Et après ? Nous n’avons pas du tout été logés à la même enseigne pendant ce confinement, nous n’en gardons pas les mêmes traces : comment va-t-on les partager, que va-t-on en faire ? Et comment gérer tous les désirs de changements par rapport à des situations qu’on trouvait avant insatisfaisantes ?
Liberté au travail, éthique partagée, responsabilité par l’expérience, sens du travail ravivé, confiance spontanée, contributions solidaires, porosité des rôles et des fonctions, pouvoir d’agir, reconnaissance par le travail plus que par la voie hiérarchique, communauté professionnelle idiorythmique, seraient quelques-unes de ces valeurs souhaitables que cette crise aura pu actualiser ici et là.

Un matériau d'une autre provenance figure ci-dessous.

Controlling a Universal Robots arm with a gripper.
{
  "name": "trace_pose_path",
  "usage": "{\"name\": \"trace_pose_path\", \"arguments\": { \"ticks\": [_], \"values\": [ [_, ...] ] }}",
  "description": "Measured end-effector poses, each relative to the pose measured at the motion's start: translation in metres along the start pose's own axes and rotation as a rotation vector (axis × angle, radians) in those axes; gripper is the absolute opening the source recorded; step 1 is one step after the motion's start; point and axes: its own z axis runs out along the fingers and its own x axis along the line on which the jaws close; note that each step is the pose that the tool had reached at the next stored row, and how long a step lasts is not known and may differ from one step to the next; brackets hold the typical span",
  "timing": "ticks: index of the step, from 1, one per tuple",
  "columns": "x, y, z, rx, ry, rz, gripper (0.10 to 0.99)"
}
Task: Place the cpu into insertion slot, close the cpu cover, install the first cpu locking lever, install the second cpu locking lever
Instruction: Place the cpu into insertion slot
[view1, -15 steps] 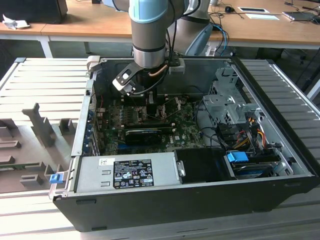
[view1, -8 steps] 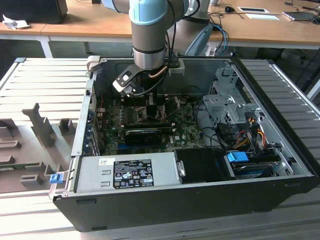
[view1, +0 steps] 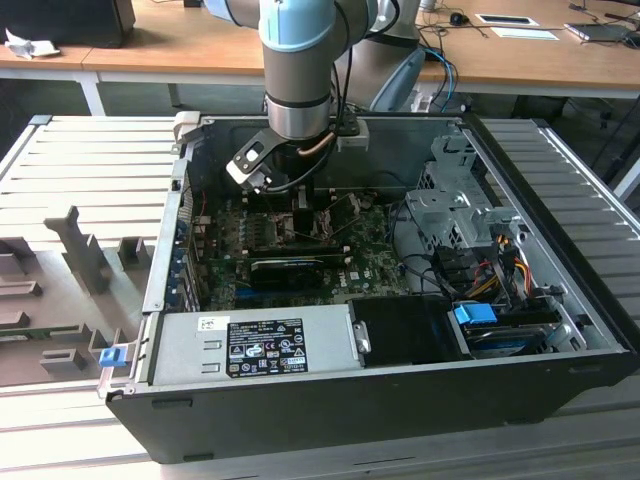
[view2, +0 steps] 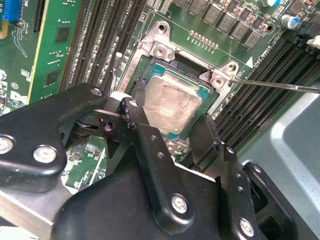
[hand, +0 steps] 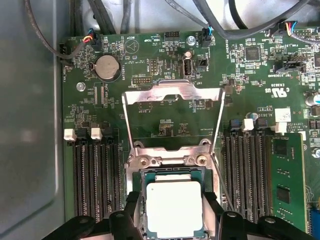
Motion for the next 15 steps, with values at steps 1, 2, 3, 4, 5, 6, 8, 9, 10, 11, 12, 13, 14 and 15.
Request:
{"name": "trace_pose_path", "arguments": {
  "ticks": [1,2,3,4,5,6,8,9,10,11,12,13,14,15],
  "values": [
    [0.0001,0.0,-0.0002,0.0,-0.0002,0.0,0.604],
    [0.0001,0.0,-0.0008,0.0,-0.0029,0.0,0.604],
    [0.0001,0.0002,-0.0036,0.0,-0.0079,0.0,0.604],
    [0.0001,0.0003,-0.0058,-0.001,-0.0105,-0.001,0.604],
    [0.0001,0.0004,-0.0075,-0.001,-0.0133,-0.001,0.604],
    [0.0002,0.0005,-0.0092,-0.001,-0.0184,-0.001,0.604],
    [0.0002,0.0007,-0.0109,-0.001,-0.0267,-0.001,0.604],
    [0.0001,0.0007,-0.0117,-0.001,-0.0309,-0.002,0.604],
    [-0.0003,0.0008,-0.0127,-0.002,-0.0349,-0.002,0.525],
    [-0.0005,0.0008,-0.0129,-0.002,-0.0364,-0.002,0.459],
    [-0.0007,0.0008,-0.013,-0.002,-0.0385,-0.002,0.459],
    [-0.0009,0.0009,-0.0131,-0.002,-0.0419,-0.002,0.4],
    [-0.001,0.0009,-0.0132,-0.002,-0.0442,-0.003,0.4],
    [-0.001,0.0008,-0.014,-0.002,-0.0514,-0.003,0.341]
  ]
}}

Comment s’en saisir, souffler sur les braises ?
Au sortir de cette crise, les membres d’une même organisation vont se retrouver, porteurs d’expériences quasi antagonistes : entre les « présentiels » exposés et les « distanciels » confinés.
Comment les faire dialoguer dans leurs richesses, en assumant les comparaisons, les jugements de valeurs, tout en purgeant les ressentiments ? Comment reconstruire la confiance, la cohésion des équipes, partager les rêves et les utopies que cette crise a suscités et encourager le soutien mutuel ? Comment s’appuyer sur les actions positives et solidaires qui se sont développées pendant le confinement, aussi minimes soient elles, aussi flagrantes soient-elles ? Comment se demander ensemble comment on a tenu chacun et ensemble, qu’est ce qui a fonctionné ?
La réponse à ces questions relève bien sûr de la mise en place de modalités d’accompagnement psychologique et de temps de débriefing organisationnels.
Mais il convient aussi probablement de travailler la question du ressourcement et de l’activation de ces valeurs de manière pérenne et à travers toute l’organisation : inventer des médiations créatrices, imaginer des tiers lieux qui renouvellent les règles du jeu pour se parler en égalité de parole, des nouveaux espaces de débat collaboratif et de réélaboration des critères communs.